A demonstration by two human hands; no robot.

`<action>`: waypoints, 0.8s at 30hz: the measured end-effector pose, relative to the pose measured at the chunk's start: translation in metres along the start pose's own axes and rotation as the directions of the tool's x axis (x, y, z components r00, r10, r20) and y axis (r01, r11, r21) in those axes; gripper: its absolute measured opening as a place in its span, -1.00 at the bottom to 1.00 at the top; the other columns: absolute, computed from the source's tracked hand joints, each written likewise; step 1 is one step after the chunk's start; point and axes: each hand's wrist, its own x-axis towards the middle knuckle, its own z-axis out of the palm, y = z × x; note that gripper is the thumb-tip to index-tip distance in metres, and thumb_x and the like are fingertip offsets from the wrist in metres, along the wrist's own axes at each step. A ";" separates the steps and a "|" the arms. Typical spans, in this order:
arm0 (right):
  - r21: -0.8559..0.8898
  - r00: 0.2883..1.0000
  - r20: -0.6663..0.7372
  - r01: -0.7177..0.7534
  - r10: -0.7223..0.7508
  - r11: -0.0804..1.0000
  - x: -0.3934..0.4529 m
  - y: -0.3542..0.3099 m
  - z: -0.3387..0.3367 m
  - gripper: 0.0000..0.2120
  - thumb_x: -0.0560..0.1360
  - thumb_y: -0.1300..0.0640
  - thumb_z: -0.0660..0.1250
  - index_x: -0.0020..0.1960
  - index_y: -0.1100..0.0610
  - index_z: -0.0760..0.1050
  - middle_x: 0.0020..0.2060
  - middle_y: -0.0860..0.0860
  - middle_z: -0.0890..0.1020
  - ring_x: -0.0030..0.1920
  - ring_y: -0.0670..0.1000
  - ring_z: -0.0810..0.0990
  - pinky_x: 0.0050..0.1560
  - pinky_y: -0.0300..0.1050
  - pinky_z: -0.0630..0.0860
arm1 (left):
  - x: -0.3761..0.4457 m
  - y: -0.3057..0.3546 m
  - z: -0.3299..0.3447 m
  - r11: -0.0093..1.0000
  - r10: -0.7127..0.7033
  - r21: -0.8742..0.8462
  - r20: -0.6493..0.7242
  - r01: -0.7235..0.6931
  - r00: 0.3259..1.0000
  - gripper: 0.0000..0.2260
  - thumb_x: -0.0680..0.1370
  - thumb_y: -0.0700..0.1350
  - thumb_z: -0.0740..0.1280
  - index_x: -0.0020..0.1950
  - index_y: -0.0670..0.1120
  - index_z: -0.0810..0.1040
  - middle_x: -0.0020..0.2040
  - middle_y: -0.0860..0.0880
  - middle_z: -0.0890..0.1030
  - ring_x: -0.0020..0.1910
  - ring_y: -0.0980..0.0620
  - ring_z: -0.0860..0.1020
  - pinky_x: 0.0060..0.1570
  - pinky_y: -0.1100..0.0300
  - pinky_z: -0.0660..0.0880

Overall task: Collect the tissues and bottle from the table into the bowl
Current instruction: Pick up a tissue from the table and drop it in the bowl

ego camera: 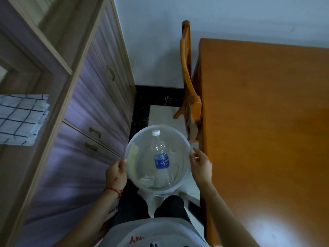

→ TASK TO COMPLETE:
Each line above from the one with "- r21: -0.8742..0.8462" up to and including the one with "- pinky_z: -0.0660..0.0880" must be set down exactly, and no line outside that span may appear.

→ RESPONSE:
  - r21: -0.8742..0.8462
  - r20: -0.6493..0.7242
  - r01: -0.7235..0.6931
  - r00: 0.3259..1.0000
  - gripper: 0.0000..0.2260
  - thumb_x: -0.0680..0.1370
  - thumb_y: -0.0700..0.1350
  - thumb_z: -0.0740..0.1280
  - index_x: -0.0020..0.1950
  - index_y: -0.0670..0.1120
  - index_z: -0.0810..0.1040
  - middle_x: -0.0020..0.2040
  - middle_y: -0.0860..0.0880
  - middle_z: -0.0890..0.1030
  - ring_x: -0.0020..0.1910
  - ring_y: -0.0980..0.0620
  - ring_z: -0.0860..0.1020
  - pinky_x: 0.0060..0.1570
  - pinky_y: -0.1100..0.0300
  - pinky_z: -0.0660..0.0880

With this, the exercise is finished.